La sexualidad en el plan de Dios
Ricardo Sada Fernández
Entender cual es el verdadero sentido y uso de la sexualidad humana, es el tema de fondo en el sexto y noveno mandamiento
Las actitudes equivocadas en la concepción de la sexualidad suelen situarse en
dos extremos. Por un lado está el común hedonista, aquel cuyo mayor anhelo en
la vida es el placer.
El hedonista entiende lo sexual como un derecho personal, del que no hay que
rendir cuentas a nadie. Para él (o ella), los órganos genitales sirven para su
satisfacción individual, su gratificación física y nada más. Esta actitud
-casi identificada con la del animal- es, por ejemplo, la de la joven de fácil
“ligue”, que tiene amoríos, pero jamás amor. Es también la actitud de ciertos
respetables maridos, que vergonzosamente ocultos andan siempre en busca de
nuevos mundos de placer que conquistar.
En el otro extremo está la actitud del timorato, que considera lo sexual como
algo sucio y vergonzoso, un mal necesario con el que la raza humana está
manchada. Entiende, claro, que el poder de procrear debe usarse para perpetuar
la humanidad, pero para él la unión física entre los esposos es algo torpe,
una realidad que a duras penas se tolera. Tal actitud mental se adquiere de
ordinario en la niñez, por la educación equivocada de padres y maestros. En su
timidez o pereza por tratar el tema, los adultos se conforman con manifestar a
los niños que las partes íntimas del cuerpo son realidades vergonzosas, en vez
de hacerles comprender que son una dádiva divina que se ordena limpiamente a
la vida, al amor, a la fecundidad.
En la información obtenida en conversaciones turbias de amigos mayores, el
niño adquiere la noción de lo sexual como algo sórdido y bajo, y esa actitud
tenderá a perpetuarse: el niño así deformado lo transmitirá a su vez a sus
hijos. Tal concepción errónea del sexo turba a más de un matrimonio, armónico
en los demás aspectos.
La concepción recta de la sexualidad -es decir, lo que Dios ha señalado-
consiste en saber que el poder de procrear es un don maravilloso que Dios ha
regalado al hombre. Podía haber dado la existencia a cada cuerpo (igual que
hace con el alma) por un acto directo de su voluntad. En vez de esto, Dios en
su bondad se dignó hacer partícipe al hombre y la mujer de su poder creador,
por eso el acto de engendrar lo llamamos pro-creación; creación conjunta.

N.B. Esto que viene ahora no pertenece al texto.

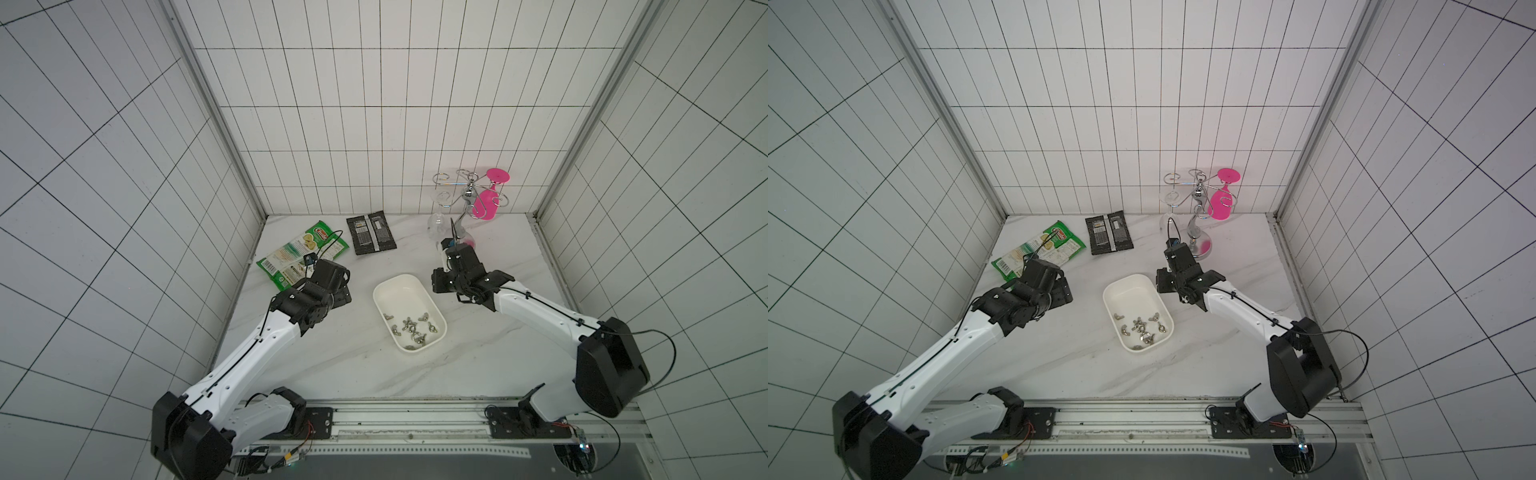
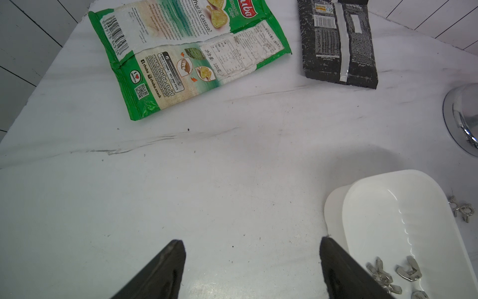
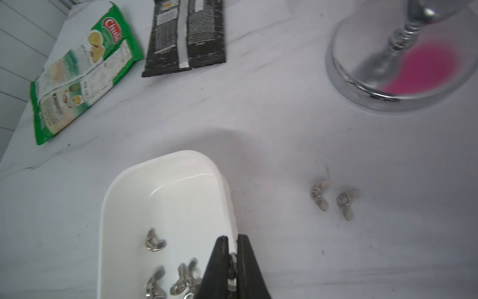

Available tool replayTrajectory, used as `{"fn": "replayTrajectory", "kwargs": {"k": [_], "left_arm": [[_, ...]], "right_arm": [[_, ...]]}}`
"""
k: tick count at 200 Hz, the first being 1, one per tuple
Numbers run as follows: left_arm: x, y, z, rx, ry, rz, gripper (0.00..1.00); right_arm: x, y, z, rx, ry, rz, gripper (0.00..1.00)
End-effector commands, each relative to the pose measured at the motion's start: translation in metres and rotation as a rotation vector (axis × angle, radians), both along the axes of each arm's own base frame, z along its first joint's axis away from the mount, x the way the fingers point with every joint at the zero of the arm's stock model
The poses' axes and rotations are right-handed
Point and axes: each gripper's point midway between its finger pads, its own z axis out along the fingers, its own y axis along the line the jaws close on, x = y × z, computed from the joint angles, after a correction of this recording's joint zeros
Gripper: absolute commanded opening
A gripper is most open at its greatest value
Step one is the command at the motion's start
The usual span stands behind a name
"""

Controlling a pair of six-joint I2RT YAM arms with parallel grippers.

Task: Take out the wing nut from the storage box
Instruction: Place the wing nut at the center of the board.

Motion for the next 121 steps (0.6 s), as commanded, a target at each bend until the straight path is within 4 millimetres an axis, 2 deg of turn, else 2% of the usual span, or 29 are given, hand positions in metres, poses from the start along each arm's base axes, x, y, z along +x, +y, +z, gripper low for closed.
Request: {"fn": "replayTrajectory", "kwargs": {"k": [1,18,47,79,121], "left_arm": [[0.001,-0.003,0.004,-0.019,-0.015,-0.004,0.85],[0.002,-0.004,0.005,-0.021,-0.016,-0.008,0.85],[0.003,-0.005,0.004,-0.016,-0.012,-0.012,0.85],[0.003,-0.005,0.003,-0.013,-0.009,-0.011,0.85],[0.004,-0.004,0.006,-0.007,-0.015,-0.008,0.85]], "right_arm": [[0.015,-0.04,-0.018,-0.031,0.026,-0.1,0.11],[0.028,-0.063,-0.037,-0.056,0.058,-0.161,0.11],[0.047,-0.086,-0.061,-0.108,0.086,-0.229,0.1],[0.065,-0.097,-0.081,-0.137,0.116,-0.261,0.1],[0.073,-0.103,-0.095,-0.134,0.141,-0.275,0.11]]}}
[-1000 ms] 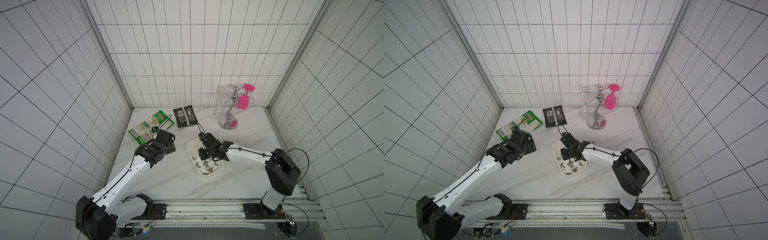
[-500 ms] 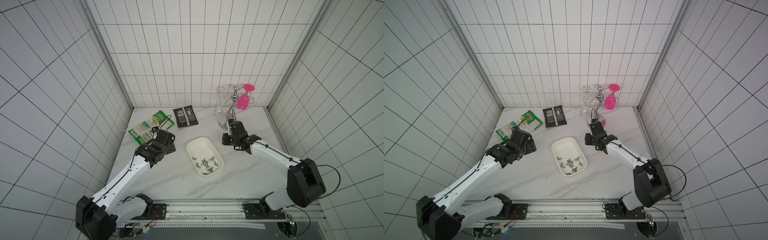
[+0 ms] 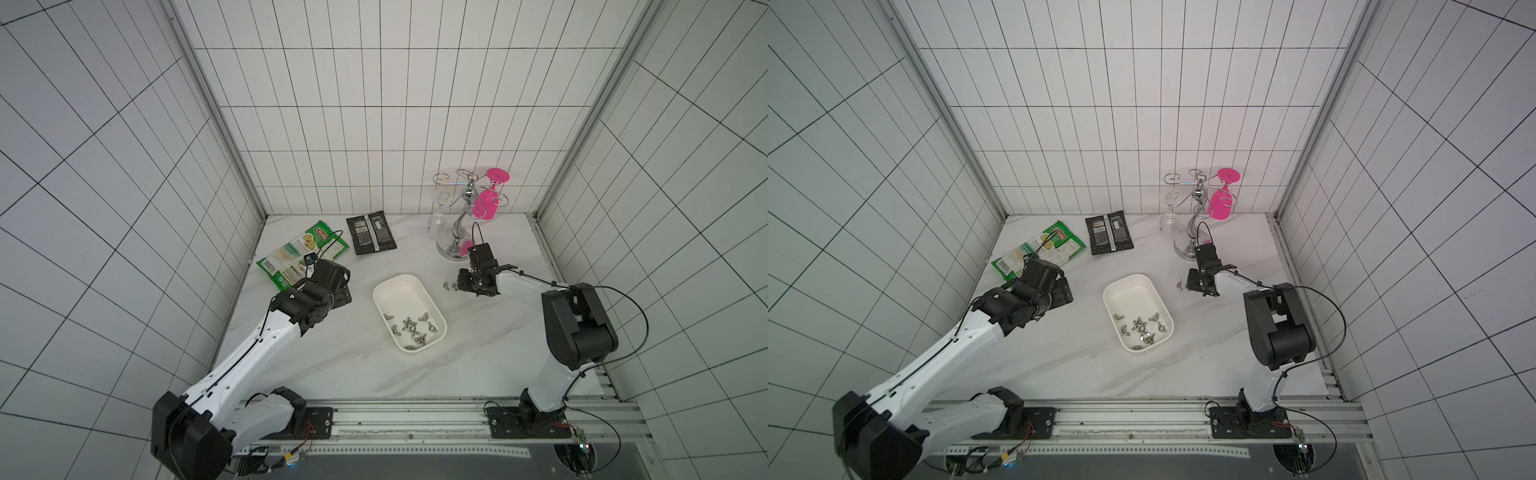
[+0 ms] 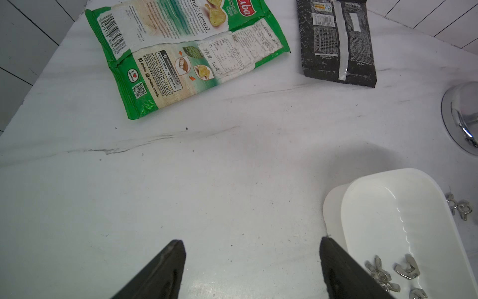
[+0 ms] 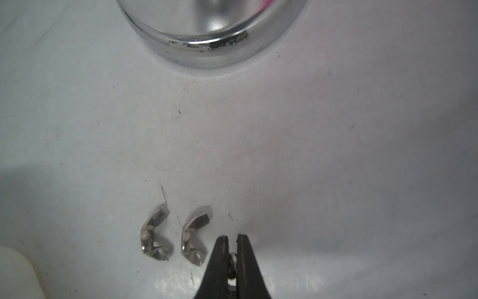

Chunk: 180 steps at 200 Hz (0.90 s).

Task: Take out the wing nut from the storage box
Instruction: Place the wing nut at the center of the board.

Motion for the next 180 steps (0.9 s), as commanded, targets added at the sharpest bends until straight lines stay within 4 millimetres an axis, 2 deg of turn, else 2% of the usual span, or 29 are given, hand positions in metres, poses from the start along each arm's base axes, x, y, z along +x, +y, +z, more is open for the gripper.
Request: {"fn": "replayTrajectory", "kwargs": {"k": [1,88,137,158,180], "left_arm": [[0.004,-0.003,0.006,-0.003,-0.018,-0.004,0.85],[0.003,-0.002,0.005,0.004,-0.015,-0.004,0.85],[0.002,-0.001,0.004,0.001,-0.015,-0.002,0.85],[0.002,-0.001,0.006,0.0,-0.018,-0.001,0.85],[0.001,0.0,0.006,0.0,-0.02,0.001,0.85]], "right_arm": [[0.015,-0.003,0.007,0.004,-0.039,-0.014,0.11],[0.021,-0.005,-0.007,0.01,-0.013,-0.021,0.13],[0.019,-0.003,-0.013,0.017,0.004,-0.017,0.23],[0.019,-0.004,-0.005,0.019,-0.009,-0.019,0.26],[0.016,-0.003,0.014,0.021,-0.043,-0.011,0.28]]}}
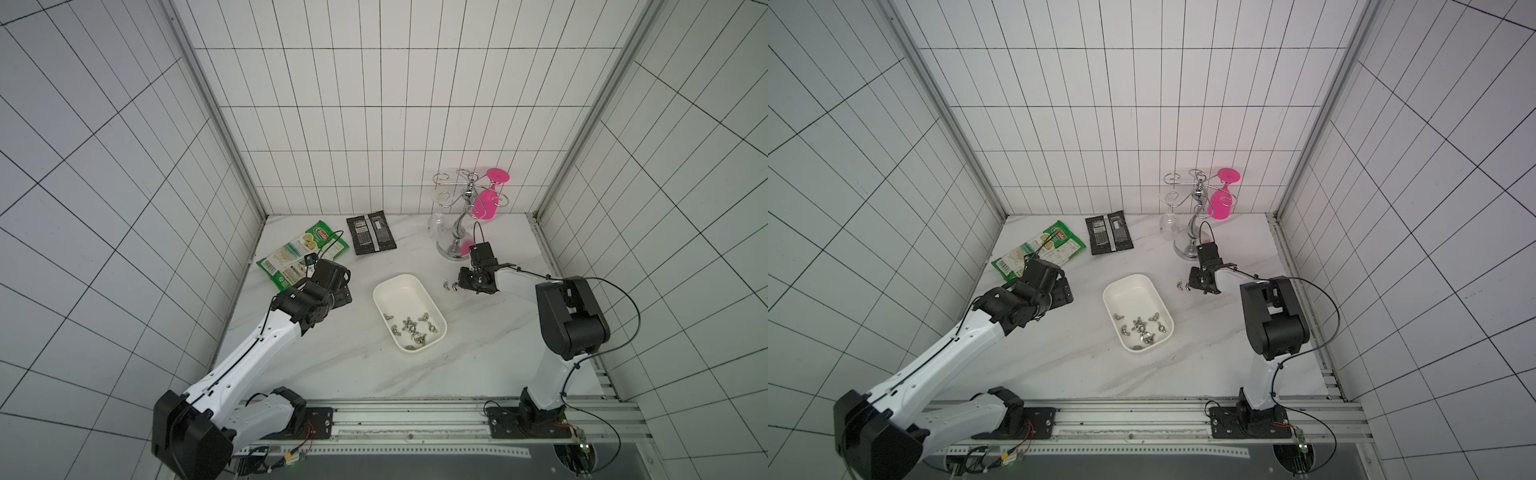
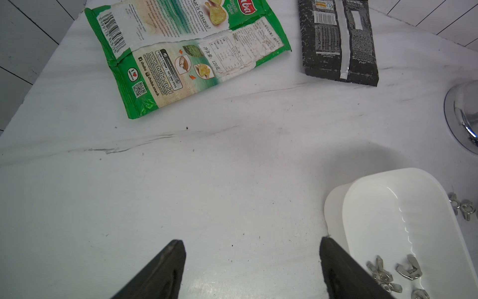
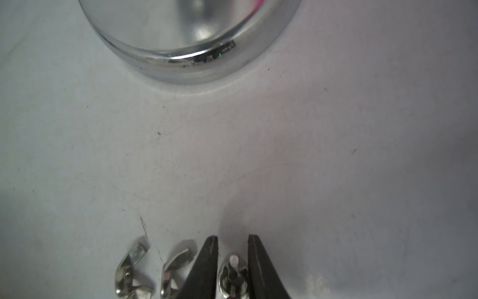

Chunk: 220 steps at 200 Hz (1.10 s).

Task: Take out the wing nut from the storage box
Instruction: Place the wing nut at the center of the board, then pick up the wing nut from the storage box.

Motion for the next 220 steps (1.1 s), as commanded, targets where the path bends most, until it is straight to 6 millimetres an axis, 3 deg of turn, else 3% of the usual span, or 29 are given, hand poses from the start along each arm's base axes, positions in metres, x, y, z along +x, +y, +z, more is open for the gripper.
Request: {"fn": "replayTrajectory", "kwargs": {"k": [1,39,85,144,220], "left_arm": [[0.001,0.0,0.008,-0.003,-0.027,0.001,0.85],[0.0,0.001,0.006,0.0,-0.022,0.003,0.85],[0.0,-0.001,0.003,-0.007,-0.017,0.002,0.85],[-0.002,-0.001,0.003,-0.015,-0.018,0.001,0.85],[-0.006,0.003,0.005,-0.008,-0.021,0.006,0.85]], "right_arm": [[0.003,0.001,0.027,0.011,-0.049,0.004,0.28],[-0.018,0.019,0.069,-0.018,-0.116,0.077,0.35],[-0.074,0.081,0.096,-0.047,-0.156,0.219,0.34],[-0.125,0.14,0.096,-0.008,-0.12,0.325,0.32],[-0.149,0.167,0.076,0.026,-0.063,0.258,0.29]]}}
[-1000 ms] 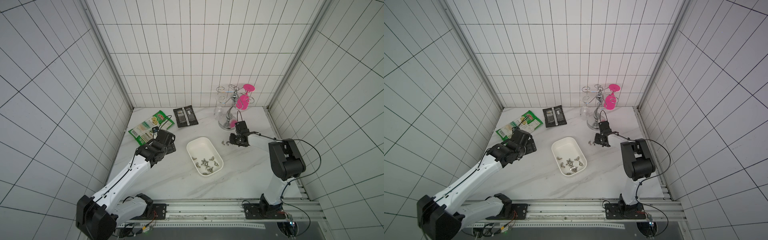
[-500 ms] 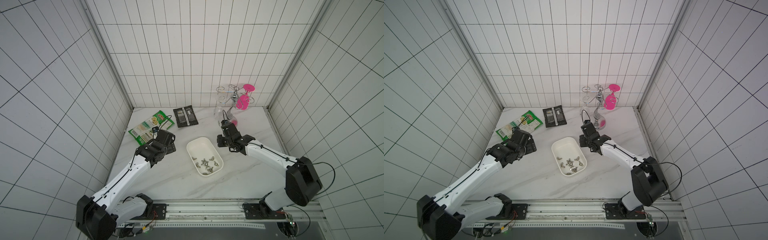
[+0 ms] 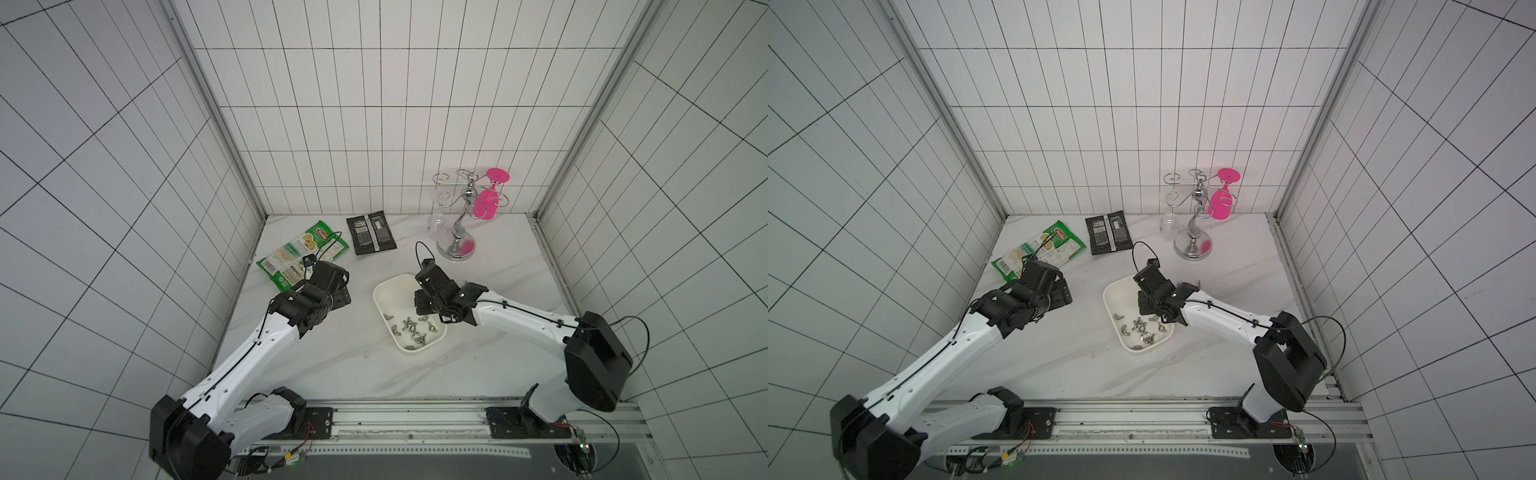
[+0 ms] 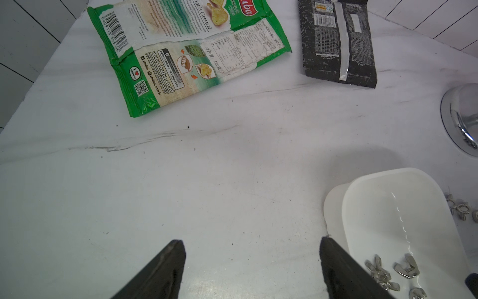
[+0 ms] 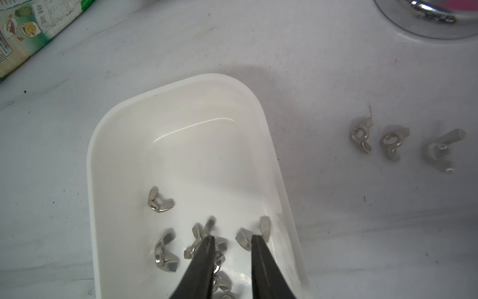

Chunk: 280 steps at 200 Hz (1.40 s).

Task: Take out the wing nut from the storage box
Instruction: Pick up the wing nut from the storage box.

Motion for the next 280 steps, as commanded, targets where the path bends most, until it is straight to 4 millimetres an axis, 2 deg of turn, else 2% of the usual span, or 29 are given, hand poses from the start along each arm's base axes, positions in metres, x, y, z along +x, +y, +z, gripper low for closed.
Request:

Debemos, pues, comprender, y comprender a fondo, que así es el sexo, así es el
matrimonio.
Al ser obra de Dios, el sexo es, por naturaleza, bueno, santo, sagrado. No es
algo turbio, no es una cosa mala y sórdida. La degradación de lo sexual
aparece cuando se arranca del marco divino de la paternidad potencial y del
matrimonio. La capacidad de engendrar y los órganos genitales no llevan el
estigma del mal: ése lo marca la voluntad cuando los desvía de su fin, cuando
los usa como mero instrumento de placer y gratificación, como un cerdo que se
atiborra de comida, tragándola aunque esté ya ahíto de comer.
Así pues, no es pecado el ejercicio de la facultad de procrear por los esposos
(únicos a quienes pertenece este ejercicio); tampoco lo es buscar y gozar el
placer de la unión marital. Dios ha dado un gran placer físico a este acto
para asegurar la perpetuación del género humano. Si no existiera ese impulso
del deseo físico ni hubiera la gratificación del placer inmediato, sería
habitual que los esposos se mostraran reacios a usar de esa facultad dada por
Dios al tener que afrontar las cargas de una posible paternidad. Podría
frustrarse el mandamiento divino de “creced y multiplicaos”. Al ser un placer
dado por Dios, gozar de él no es pecado para el esposo y la esposa, siempre
que no se excluya de él voluntariamente el fin propio de la unión sexual.
No obstante, como consecuencia del daño en la naturaleza causado por el pecado
original, para mucha gente -y en alguna ocasión para la mayoría- ese placer
dado por Dios puede hacerse motivo de tropiezo. El dominio perfecto sobre el
cuerpo que la razón debía ejercer está seriamente dañado. Bajo el impulso
acuciante de la carne rebelde, surge un ansia de placer sexual al margen del
plan de Dios. En otras palabras, somos tentados contra la virtud de la pureza.